There seems to be an outbreak of wheelchair-related fuckwittery on the Web, with the Moronic Tendency cleaving, as ever, to the view that one must be totally incapacitated to use a wheelchair. In much the same way as the moon is not made of green cheese, the Earth is not flat, and except in Saudi Arabia the Sun does not orbit the Earth, there’s a technical term for this belief – Complete and Utter Bollocks.

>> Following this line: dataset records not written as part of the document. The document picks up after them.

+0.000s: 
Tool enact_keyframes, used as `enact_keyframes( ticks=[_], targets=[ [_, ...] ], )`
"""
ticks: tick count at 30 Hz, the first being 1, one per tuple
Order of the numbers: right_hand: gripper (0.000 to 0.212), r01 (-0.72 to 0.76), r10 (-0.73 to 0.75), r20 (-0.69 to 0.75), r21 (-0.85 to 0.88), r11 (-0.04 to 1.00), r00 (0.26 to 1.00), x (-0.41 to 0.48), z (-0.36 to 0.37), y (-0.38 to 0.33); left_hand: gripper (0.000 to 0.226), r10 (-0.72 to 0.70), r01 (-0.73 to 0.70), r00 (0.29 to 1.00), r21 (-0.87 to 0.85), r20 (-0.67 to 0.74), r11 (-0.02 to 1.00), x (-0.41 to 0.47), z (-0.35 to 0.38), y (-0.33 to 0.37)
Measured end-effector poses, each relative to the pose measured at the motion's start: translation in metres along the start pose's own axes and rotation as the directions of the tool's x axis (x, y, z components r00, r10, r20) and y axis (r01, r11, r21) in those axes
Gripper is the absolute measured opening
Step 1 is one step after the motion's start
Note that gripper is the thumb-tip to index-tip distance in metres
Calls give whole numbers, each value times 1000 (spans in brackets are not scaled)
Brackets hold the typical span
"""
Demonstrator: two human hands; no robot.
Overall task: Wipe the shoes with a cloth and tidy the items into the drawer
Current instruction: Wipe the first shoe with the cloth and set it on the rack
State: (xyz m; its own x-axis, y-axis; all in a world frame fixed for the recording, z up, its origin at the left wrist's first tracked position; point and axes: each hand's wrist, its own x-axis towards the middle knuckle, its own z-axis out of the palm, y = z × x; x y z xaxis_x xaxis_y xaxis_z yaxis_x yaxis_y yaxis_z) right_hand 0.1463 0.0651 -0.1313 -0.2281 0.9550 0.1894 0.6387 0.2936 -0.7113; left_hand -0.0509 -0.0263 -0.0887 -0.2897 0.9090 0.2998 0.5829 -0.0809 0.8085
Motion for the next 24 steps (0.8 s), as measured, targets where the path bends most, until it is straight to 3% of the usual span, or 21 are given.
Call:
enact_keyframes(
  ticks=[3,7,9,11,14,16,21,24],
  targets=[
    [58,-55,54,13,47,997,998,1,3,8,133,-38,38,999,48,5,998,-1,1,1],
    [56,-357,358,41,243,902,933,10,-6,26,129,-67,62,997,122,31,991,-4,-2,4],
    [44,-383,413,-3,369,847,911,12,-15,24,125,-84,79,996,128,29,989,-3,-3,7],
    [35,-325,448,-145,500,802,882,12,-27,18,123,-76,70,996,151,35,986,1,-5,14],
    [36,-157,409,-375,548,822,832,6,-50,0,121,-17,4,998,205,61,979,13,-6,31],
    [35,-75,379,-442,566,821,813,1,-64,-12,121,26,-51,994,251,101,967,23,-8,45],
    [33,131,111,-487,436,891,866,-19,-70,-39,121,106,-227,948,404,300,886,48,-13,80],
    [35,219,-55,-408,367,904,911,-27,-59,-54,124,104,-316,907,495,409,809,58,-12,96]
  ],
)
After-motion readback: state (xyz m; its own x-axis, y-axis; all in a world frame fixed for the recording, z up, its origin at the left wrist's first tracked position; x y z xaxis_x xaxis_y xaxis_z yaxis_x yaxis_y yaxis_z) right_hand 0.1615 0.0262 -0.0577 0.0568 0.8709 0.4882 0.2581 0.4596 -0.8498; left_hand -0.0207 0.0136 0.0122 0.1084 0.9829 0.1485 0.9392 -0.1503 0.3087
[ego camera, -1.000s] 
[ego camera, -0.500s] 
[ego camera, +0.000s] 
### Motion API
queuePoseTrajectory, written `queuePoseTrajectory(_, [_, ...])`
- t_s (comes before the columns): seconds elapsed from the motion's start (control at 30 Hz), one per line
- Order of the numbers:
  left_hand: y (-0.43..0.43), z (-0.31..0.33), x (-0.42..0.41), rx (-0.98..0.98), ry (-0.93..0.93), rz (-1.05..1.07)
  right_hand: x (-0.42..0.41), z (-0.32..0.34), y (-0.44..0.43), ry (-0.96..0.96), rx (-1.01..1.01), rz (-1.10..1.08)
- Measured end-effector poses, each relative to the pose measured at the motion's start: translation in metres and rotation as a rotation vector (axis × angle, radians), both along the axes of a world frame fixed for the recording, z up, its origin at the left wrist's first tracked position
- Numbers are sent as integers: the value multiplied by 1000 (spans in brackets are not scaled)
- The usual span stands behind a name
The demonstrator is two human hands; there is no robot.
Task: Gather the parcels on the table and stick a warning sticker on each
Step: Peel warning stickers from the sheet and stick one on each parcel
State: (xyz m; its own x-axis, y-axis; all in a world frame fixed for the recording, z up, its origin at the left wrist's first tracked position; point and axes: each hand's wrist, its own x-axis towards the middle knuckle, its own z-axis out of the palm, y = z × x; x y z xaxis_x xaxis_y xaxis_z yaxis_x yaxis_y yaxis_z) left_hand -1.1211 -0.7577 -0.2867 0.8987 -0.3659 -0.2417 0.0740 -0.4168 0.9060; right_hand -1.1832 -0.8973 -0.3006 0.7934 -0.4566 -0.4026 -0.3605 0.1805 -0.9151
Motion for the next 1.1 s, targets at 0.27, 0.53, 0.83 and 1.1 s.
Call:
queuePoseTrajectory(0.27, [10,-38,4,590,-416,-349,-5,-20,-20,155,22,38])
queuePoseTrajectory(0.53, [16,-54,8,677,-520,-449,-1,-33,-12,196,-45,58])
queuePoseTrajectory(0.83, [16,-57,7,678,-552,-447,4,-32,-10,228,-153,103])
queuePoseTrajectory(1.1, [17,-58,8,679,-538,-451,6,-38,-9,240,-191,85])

I’ve been an intermittent wheelie for nearly 30 years, and I’ve repeatedly run up against this lunacy which completely ignores the fact that were I to be totally incapacitated I couldn’t use a manual wheelchair. But then, when did logic feature in bigotry of any stripe?
So gather round and let me tell you my story in an attempt – probably futile, I know – to lighten your darkness.
Before I go on, this is me – this is the list of medical conditions that I now routinely give to every new doctor I see, because I’ve discovered that they tend to assume that all that is wrong with me is the condition with which I’ve been referred to them:-
In chronological order of diagnosis:-
FMS, (age 19) P
Cervical spine arthritis, (early 20s)
Osteoarthritis, (first occurrence, left hip, age 32, now both hips and widespread PP
Long-term damage from being struck by lightning, (1983) PP
M.E., (1985) Dx 1995, ME clinic, RLUH PP
Angina, since mid 80s
COPD, (first indications 1996, precursors – bronchiectasis and asthma – since age 2 after simultaneous measles and whooping cough trashed my lungs) PP
Heart failure, Dx 2011, APH. Consultant failed to record it, confirmed by cardiologist, early 2012, APH
Aortic valve calcification & stenosis, Dx mid 2011
Bilateral Lymphoedema (legs) This is currently in remission. Even so, during a normal day my right foot swells from its normal size 9 to size 13. This is not fun. PP
Primary Addison’s Disease. Dx March 2013. I was not informed, nor was my GP, until after I’d figured it out for myself a year ago.
Leg ulcer, growing by the day and terrifyingly painful. Onset early 2014 as a result of Lymphoedema. Awaiting amputation of right leg. PPPP
Conditions causing wheelchair use as a result of pain:-
P = Pain, PP = Severe Pain, PPPP = Off-the-scale, mind-numbing, soul-destroying, life-threatening, Pain.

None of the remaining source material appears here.